Ficaram em silêncio, cada um processando as implicações.
— Podemos contornar? — Icarus sugeriu.
— Adiciona uma semana à viagem pelo mar aberto — Gabi respondeu. — Águas mais perigosas, tempestades frequentes. E… — olhou para Lucan — ele não tem uma semana.
O vento mudou de direção, trazendo cheiro de sal e algo mais — fumaça distante, talvez de fogueiras em ilhas sem nome.
— Com sorte, passamos durante a noite sem ser notados — Gabi disse, mais para si mesma do que para os outros. — Podemos ter vantagem.
— Em Nepau, a única lei é sobreviver — Lucan murmurou. — Pelo menos impérios têm códigos, mesmo que tortos. Lá… é cada um por si.

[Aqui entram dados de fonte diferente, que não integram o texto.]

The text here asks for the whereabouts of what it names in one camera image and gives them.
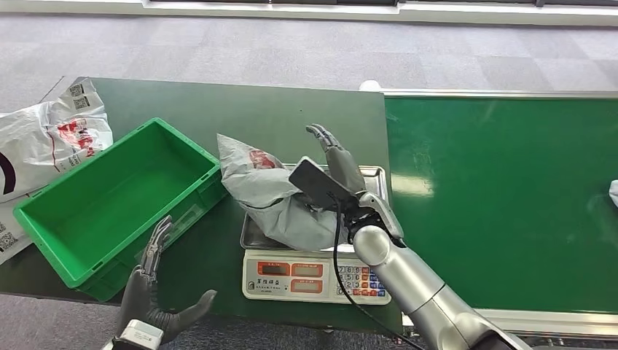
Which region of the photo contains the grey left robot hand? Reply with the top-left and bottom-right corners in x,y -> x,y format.
115,214 -> 218,346

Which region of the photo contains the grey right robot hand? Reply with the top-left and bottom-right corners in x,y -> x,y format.
305,123 -> 405,241

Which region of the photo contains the grey package with red print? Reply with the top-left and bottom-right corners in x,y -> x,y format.
216,133 -> 350,252

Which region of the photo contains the green conveyor belt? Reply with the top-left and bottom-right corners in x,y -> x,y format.
383,96 -> 618,314

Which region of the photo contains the green plastic crate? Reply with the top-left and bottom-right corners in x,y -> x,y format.
12,117 -> 229,303

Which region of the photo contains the white electronic scale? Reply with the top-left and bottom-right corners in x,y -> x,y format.
240,164 -> 393,306

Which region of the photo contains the white courier bag with QR code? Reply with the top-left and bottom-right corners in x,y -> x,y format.
0,195 -> 35,267

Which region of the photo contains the large white red-printed courier bag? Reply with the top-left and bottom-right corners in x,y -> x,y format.
0,78 -> 114,204

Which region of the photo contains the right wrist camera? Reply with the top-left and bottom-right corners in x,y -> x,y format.
289,156 -> 361,212

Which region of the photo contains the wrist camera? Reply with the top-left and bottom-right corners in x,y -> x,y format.
289,156 -> 361,212
117,319 -> 165,350

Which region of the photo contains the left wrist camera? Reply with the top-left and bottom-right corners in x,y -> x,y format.
117,319 -> 165,350

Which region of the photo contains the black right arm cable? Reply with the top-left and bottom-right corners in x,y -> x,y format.
332,192 -> 416,350

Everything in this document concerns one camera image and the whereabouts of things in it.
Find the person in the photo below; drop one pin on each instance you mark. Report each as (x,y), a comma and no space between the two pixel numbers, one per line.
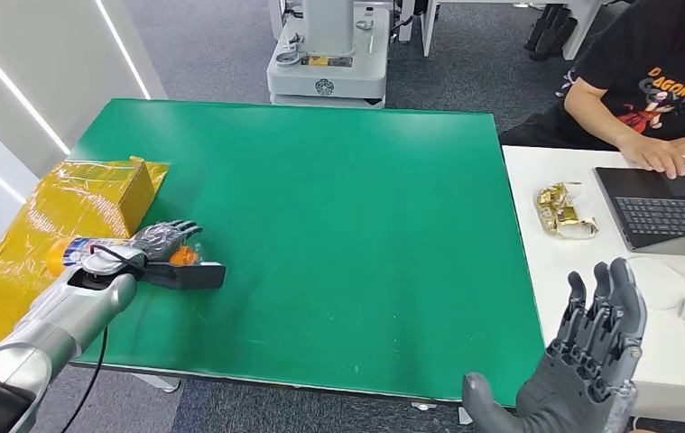
(647,54)

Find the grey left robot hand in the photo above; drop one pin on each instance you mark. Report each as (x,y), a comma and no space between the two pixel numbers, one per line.
(160,239)

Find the white furniture legs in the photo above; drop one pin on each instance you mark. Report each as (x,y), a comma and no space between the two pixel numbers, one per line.
(429,27)

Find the white table foot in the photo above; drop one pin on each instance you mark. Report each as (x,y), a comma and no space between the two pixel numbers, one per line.
(160,382)

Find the person's right hand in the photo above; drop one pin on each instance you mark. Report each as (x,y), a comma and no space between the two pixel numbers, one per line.
(653,152)

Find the black left camera bracket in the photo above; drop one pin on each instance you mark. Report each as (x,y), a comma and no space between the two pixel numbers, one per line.
(157,275)

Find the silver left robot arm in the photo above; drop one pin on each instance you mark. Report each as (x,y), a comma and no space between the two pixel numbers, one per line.
(61,323)

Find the white desk with leg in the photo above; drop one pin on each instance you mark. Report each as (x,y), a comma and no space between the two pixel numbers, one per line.
(581,27)

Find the orange plastic bottle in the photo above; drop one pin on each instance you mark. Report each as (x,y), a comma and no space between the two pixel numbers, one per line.
(58,254)

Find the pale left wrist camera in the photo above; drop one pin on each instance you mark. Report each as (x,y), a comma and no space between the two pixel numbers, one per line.
(201,277)

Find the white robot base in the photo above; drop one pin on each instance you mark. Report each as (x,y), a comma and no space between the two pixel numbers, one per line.
(330,71)

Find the yellow taped cardboard box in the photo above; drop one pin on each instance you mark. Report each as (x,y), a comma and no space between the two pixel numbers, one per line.
(73,197)

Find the crumpled gold foil wrapper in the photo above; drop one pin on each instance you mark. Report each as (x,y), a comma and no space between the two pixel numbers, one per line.
(560,212)

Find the person's right forearm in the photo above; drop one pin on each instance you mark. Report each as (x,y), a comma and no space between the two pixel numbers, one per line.
(596,110)

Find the dark grey laptop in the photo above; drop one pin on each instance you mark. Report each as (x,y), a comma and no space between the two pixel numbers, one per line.
(665,212)

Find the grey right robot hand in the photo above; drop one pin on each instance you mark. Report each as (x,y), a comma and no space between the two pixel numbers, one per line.
(575,382)

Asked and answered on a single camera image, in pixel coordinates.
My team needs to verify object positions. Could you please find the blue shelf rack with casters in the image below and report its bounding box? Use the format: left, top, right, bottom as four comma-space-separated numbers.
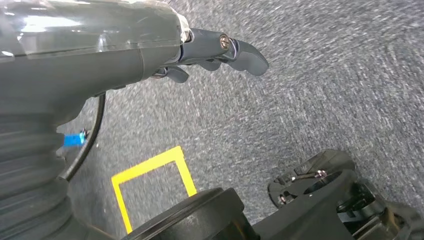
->
62, 128, 90, 148

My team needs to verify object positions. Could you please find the yellow floor tape square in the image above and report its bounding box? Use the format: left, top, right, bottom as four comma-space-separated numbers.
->
110, 145, 199, 235

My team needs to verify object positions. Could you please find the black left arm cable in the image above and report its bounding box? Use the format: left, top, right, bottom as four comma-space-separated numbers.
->
59, 92, 107, 181

— Quanto tempo até chegarmos lá?
— Três dias com vento favorável — Gabi calculou. — Quatro se tivermos que manobrar.
— Então temos dois dias para pensar num plano — Icarus disse.

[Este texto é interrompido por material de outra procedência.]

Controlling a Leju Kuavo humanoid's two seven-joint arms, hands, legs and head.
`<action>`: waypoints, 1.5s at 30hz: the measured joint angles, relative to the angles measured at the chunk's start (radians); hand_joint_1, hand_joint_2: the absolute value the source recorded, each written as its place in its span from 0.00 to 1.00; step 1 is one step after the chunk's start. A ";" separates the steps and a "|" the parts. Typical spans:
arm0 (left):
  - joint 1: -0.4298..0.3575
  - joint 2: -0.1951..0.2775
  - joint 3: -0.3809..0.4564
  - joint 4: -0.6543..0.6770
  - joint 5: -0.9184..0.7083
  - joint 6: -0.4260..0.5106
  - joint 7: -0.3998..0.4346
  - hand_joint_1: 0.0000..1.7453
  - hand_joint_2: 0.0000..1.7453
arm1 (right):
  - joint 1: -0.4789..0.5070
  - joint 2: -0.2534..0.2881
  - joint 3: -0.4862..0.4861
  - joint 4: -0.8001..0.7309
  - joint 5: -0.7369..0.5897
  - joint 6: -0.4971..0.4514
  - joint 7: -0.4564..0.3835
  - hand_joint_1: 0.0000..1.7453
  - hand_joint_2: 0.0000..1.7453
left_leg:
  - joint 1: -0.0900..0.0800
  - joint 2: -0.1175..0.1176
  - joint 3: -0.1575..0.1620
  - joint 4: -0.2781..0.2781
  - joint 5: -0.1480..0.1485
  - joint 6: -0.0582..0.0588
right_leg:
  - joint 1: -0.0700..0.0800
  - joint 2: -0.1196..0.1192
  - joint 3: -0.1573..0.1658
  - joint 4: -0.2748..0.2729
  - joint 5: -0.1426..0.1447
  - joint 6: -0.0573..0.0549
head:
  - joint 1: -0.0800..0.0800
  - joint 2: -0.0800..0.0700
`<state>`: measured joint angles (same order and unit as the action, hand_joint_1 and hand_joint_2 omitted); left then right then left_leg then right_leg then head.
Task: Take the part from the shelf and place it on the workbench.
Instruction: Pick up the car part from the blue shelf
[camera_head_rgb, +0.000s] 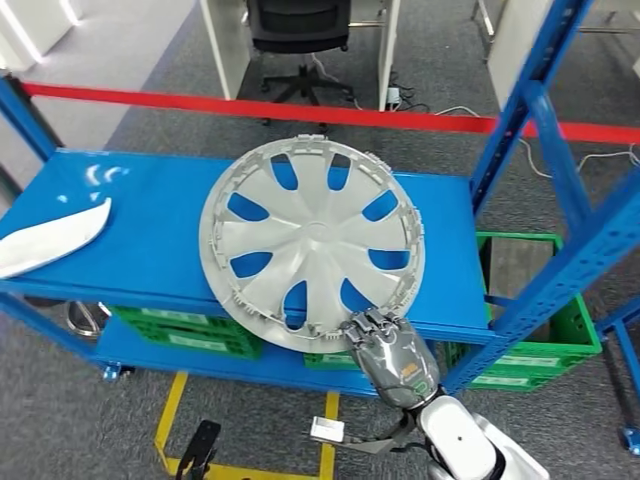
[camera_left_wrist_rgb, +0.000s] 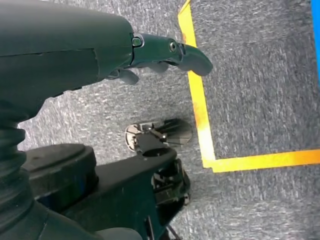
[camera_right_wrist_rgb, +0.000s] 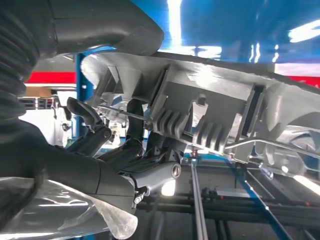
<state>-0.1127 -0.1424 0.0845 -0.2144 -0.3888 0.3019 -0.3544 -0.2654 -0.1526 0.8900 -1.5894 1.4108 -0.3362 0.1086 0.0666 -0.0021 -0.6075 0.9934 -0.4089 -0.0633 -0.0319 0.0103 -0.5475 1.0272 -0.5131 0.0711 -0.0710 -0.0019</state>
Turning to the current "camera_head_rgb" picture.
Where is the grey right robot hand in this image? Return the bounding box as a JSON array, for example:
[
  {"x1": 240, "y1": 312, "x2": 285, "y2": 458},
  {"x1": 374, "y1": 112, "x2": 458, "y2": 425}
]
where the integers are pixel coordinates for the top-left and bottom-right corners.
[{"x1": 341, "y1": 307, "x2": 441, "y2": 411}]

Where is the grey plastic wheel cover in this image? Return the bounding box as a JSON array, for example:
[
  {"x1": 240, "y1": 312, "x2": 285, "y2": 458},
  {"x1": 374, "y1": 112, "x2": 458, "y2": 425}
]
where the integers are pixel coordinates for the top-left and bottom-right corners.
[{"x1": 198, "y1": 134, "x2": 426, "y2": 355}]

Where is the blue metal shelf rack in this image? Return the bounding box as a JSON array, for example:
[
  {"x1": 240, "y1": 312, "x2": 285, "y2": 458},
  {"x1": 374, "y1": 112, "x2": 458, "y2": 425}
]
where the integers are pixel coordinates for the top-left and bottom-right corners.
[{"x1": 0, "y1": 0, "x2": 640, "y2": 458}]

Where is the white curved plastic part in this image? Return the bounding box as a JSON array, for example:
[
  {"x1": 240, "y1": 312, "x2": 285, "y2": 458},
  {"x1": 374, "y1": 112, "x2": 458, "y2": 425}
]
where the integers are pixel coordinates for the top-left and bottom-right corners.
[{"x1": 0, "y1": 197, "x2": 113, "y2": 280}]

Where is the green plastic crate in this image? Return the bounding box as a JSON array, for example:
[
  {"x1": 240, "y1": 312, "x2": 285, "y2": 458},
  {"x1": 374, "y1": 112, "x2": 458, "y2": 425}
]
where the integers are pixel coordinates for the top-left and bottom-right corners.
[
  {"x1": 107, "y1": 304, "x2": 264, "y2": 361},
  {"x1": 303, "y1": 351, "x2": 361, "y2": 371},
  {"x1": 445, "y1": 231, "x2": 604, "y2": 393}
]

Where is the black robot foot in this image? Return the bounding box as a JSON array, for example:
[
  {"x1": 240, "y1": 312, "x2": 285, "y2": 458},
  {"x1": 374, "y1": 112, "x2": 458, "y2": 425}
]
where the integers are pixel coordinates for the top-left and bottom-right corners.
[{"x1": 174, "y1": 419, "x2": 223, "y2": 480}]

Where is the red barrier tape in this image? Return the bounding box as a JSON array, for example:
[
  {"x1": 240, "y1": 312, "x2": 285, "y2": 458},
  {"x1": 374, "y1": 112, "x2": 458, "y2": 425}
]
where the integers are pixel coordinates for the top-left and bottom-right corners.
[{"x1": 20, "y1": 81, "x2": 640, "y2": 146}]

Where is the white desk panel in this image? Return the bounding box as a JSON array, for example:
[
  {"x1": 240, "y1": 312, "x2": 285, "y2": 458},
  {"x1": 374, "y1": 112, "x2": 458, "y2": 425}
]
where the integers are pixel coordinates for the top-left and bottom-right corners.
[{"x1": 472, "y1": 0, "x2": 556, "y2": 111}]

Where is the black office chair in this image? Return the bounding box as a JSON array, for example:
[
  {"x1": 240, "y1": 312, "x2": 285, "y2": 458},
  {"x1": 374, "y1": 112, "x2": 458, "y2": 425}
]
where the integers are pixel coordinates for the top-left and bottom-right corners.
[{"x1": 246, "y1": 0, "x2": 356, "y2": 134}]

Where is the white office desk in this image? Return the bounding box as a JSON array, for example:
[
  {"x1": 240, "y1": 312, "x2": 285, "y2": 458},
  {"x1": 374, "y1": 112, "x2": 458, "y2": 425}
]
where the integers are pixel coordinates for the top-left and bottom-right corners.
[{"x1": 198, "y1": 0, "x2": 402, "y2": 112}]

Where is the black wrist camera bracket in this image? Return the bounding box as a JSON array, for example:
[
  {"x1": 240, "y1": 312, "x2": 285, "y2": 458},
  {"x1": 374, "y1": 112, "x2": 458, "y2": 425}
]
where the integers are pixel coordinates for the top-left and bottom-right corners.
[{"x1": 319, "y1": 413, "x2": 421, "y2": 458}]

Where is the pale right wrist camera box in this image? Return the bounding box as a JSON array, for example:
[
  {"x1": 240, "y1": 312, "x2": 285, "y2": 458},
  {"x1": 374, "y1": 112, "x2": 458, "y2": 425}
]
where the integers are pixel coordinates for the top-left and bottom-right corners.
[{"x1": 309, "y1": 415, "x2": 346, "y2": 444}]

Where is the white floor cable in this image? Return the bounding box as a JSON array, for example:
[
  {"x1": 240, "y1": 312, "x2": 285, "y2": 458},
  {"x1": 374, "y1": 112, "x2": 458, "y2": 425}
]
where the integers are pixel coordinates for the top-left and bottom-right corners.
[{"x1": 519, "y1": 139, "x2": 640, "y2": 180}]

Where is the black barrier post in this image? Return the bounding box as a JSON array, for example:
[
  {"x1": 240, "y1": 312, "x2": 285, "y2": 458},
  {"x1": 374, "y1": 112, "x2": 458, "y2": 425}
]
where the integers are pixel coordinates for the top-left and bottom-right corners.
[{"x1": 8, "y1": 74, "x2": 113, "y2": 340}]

— Plano? — Liam riu sem humor. — O plano é simples: se vierem, damos o que pedirem e rezamos para ser suficiente. Em Nepau, resistência significa morte. Ou pior — mercado de escravos.
Lucan tossiu novamente, mais sangue manchando os lábios.
— Icarus — chamou fracamente.
O híbrido foi até ele, ajoelhando-se.
— Se eles descobrirem o que você é… um híbrido vale fortunas no mercado negro. Para colecionadores, para experimentos, para… — não terminou, mas o horror estava implícito.
— Vamos dizer que sou outra coisa — Icarus sugeriu.
— Seus olhos te denunciam — Gabi disse da proa. — Verdes demais, brilhantes demais, copo pálido demais. Qualquer um com experiência vai saber.
— Então o que fazemos?
— Rezamos — Lucan respondeu, fechando os olhos. — Rezamos para qualquer deus que ainda se importe com fugitivos no mar.
No horizonte, nuvens se acumulavam, prometendo tempestade. E além delas, em algum lugar nas águas sem lei de Nepau, navios sem bandeira patrulhavam como abutres, esperando por presas fáceis — ou valiosas.
Em Nocturna, Smael Karlai ardia em febre enquanto veneno e antídoto duelavam em suas veias. Em algum lugar além das fronteiras, um corvo voava com pergaminho selado.
E no convés de um navio roubado, um garoto navegava em direção a águas onde a única moeda aceita era desespero, e a única lei era a ausência dela.
Três dias.
Tinham três dias antes de descobrir se a sorte — essa deusa caprichosa — ainda se lembrava de seus nomes.